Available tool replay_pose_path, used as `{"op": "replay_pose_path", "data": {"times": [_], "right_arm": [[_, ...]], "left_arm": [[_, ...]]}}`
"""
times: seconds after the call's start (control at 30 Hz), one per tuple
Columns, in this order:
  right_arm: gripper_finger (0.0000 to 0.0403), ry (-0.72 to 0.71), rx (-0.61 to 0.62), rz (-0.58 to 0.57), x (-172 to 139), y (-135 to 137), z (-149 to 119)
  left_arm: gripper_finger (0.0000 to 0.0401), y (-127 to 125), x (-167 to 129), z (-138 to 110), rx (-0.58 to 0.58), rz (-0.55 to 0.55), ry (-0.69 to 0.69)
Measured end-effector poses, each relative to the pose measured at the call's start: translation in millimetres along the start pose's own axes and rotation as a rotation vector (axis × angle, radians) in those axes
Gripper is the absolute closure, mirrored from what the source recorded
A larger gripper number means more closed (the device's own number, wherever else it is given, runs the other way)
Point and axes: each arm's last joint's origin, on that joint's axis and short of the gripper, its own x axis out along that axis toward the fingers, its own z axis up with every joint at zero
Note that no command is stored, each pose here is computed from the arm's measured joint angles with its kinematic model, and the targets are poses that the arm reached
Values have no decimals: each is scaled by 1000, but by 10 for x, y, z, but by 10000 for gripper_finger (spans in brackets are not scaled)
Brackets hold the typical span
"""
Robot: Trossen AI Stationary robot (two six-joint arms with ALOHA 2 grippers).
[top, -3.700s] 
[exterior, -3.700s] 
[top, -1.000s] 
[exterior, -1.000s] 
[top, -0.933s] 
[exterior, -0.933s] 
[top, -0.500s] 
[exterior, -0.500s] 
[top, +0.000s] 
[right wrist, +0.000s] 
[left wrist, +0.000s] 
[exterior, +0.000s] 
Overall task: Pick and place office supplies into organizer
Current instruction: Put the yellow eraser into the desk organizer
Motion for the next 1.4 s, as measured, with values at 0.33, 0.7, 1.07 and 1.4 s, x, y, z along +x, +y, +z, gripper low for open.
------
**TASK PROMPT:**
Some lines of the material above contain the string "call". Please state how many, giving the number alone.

**TASK RESPONSE:**
2